I’ve definitely done that starting step this month. I took a New Year’s Day flow with a bunch of yogis I felt were far more advanced the me. I attended my first “Power Yoga” class- the very name intimidated me the last six months. I was pleasantly surprised to find that while it was CHALLENGING and much more sweaty, it wasn’t the series of impossible positions I’d imagined it to be. I got back to Yoga Wall/hanging yoga classes which I’d been avoiding since having mydaughter not only because this is a challenging class, but also because when you are hanging upside down there is nowhere for that “mommy tummy” to hide- gravity is sucking it down toward your face. And truth be told, when I went to a totally full wall class last week and the teacher asked if she could take a picture of the class and share it part of me wanted to be the one dissenting voice that said, “OH PLEASE DON’T!” But instead I made myself focus on how I couldn’t have been ready to even take this class back when I started coming back to yoga. I focused on the strength I’d built to do some of the poses that warmed us up before the release of just hanging and enjoying. I felt gratitude that my body had pushed through the group hand in hand ab work of crunches upside down at the wall and that I hadn’t pulled my neighbor down- something I’m pretty sure would have been the case even month or two ago.

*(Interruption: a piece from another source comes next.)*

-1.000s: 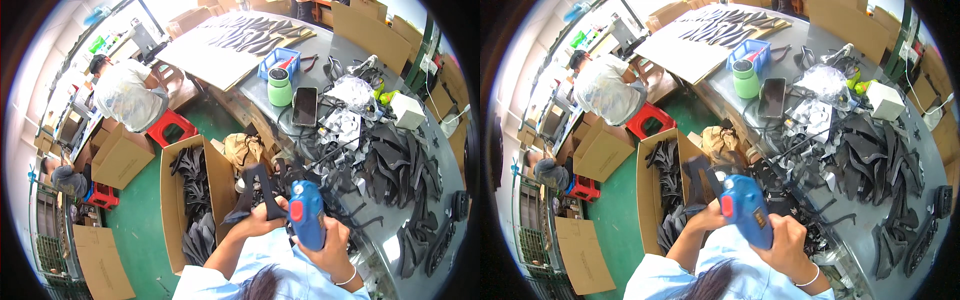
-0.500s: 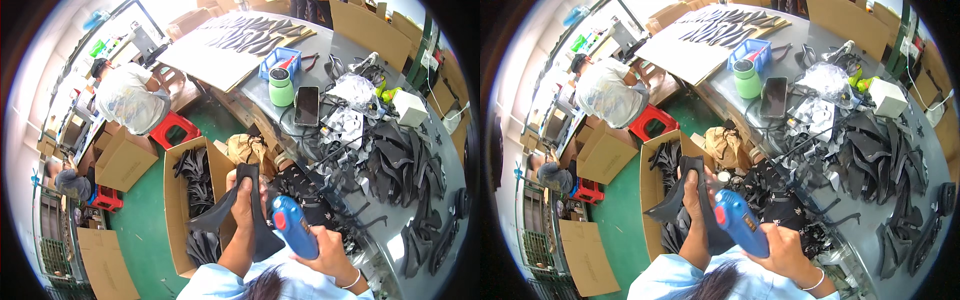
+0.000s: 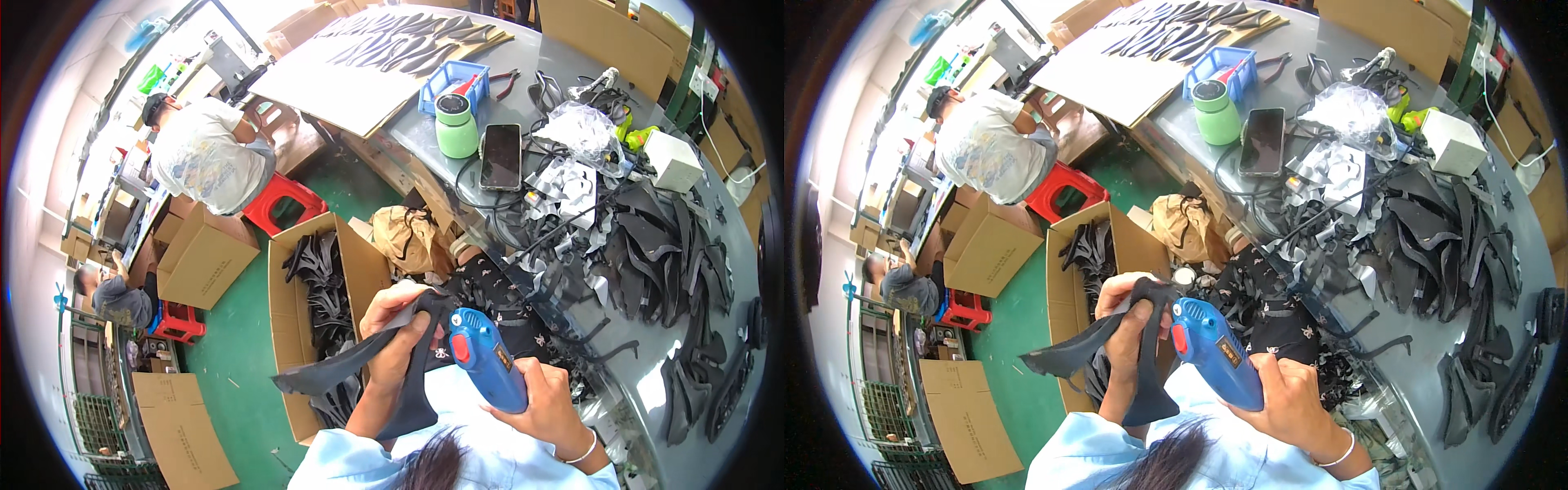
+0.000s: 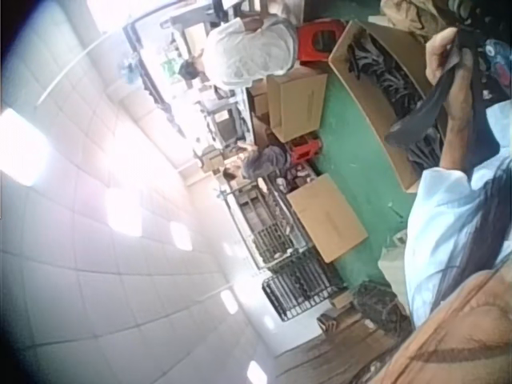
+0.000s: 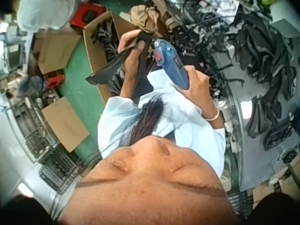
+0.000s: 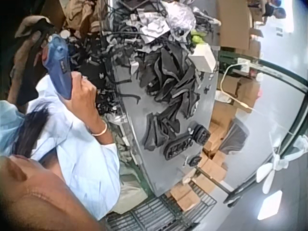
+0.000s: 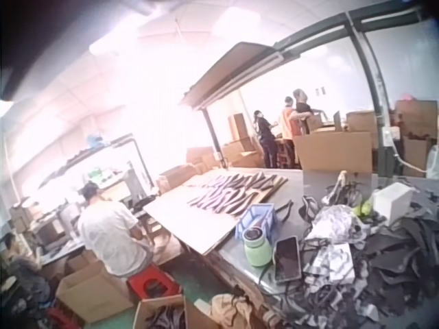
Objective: The person uses a hot glue gun to apply adhesive to the edges of black plastic parts and presses them together. They repeatedly pick parts from a pile on the table, apply glue, join them, and place the finished pieces into a cardboard box.
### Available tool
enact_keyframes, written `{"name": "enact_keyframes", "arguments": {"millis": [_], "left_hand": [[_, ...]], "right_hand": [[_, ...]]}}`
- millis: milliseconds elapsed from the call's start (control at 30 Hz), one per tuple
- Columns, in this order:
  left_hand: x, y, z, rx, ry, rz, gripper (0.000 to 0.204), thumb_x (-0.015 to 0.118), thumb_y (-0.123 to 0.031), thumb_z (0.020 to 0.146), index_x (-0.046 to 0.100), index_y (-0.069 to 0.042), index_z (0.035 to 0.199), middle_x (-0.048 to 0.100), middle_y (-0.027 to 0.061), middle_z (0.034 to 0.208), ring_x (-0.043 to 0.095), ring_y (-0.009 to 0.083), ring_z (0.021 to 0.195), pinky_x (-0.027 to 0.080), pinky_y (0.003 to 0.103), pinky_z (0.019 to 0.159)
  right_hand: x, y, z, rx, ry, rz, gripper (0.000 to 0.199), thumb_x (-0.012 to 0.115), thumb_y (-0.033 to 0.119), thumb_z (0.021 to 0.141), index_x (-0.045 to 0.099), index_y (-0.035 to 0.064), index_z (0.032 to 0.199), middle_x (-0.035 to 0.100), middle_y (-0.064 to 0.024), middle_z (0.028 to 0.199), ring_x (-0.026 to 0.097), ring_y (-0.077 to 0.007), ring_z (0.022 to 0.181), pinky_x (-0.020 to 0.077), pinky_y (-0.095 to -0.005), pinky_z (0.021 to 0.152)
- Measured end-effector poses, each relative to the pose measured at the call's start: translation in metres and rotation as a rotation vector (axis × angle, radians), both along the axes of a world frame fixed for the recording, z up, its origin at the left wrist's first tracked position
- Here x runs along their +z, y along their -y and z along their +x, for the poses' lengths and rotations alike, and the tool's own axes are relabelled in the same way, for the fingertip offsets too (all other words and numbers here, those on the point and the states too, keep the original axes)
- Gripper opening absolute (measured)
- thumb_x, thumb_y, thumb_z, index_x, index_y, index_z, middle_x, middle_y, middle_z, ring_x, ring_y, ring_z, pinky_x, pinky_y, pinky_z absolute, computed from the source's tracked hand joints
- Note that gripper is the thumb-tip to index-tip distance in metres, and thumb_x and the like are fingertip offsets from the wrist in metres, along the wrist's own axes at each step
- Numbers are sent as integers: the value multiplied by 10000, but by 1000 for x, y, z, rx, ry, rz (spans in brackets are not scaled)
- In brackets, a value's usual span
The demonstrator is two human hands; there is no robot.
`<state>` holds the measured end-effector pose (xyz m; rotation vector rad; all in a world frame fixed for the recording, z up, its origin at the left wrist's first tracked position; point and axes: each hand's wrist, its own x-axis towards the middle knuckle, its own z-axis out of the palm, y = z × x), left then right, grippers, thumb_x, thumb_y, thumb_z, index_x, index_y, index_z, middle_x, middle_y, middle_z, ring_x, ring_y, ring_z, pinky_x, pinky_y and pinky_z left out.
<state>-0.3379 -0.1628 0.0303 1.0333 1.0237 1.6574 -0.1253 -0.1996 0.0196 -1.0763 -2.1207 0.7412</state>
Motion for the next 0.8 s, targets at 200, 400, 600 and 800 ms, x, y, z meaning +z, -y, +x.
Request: {"name": "enact_keyframes", "arguments": {"millis": [200,400,600,800], "left_hand": [[7,0,-9,-161,-62,-126,230,586,-15,791,546,3,1017,586,111,791,563,126,573,464,241,488],[32,-7,-28,-443,-119,-478,263,593,-63,827,594,23,1075,610,50,852,565,88,713,452,204,647],[38,-16,-42,-523,-244,-628,311,645,-103,793,610,-13,1089,630,31,840,570,69,611,446,191,541],[45,-23,-46,-625,-403,-688,270,643,-81,795,636,-4,1053,638,31,854,571,79,644,468,210,576]], "right_hand": [[1,-2,3,6,8,22,577,845,327,617,495,-4,934,593,-112,690,613,-257,550,493,-330,527],[-2,-3,9,-10,-32,-28,498,804,289,664,508,-8,933,560,-111,608,593,-279,530,476,-368,500],[-14,1,21,28,113,-18,452,790,254,664,510,3,915,560,-107,600,582,-271,521,464,-360,495],[-12,2,18,63,139,-5,417,766,173,634,499,11,910,563,-79,596,573,-265,511,435,-351,500]]}}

A few months ago, it was hard for me to do a chaturanga without shaking and fighting to have correct form, back in August when I started attending Gentle Flow classes I wanted to cry if we did more than two chair poses, and I wanted to just sit down and cry after every bar class I took. Now I actually feel GOOD and ENERGIZED after class. I’m starting to work on more challenging poses. I don’t want to spend half the class in child’s pose.
Most importantly, this goal doesn’t feel like a punishment. I think that’s the reason I’m focusing on strength instead of a certain numerical end goal or a specific skill. I’m interested in progress that will transcend this calendar year. I’m excited to see how far I’ll have come by the time I hit the one year mark of returning to my yoga practice. I encourage any of you out there who are nervous about one of your goals to think about your WHY and to get started, embracing whatever progress you can make but not feeling like you have to go all or nothing right out of the gate. Little by little work adds up. And a year from now you may realize you’ve accomplished something that seemed impossible when you started. I’d love to help cheer you on!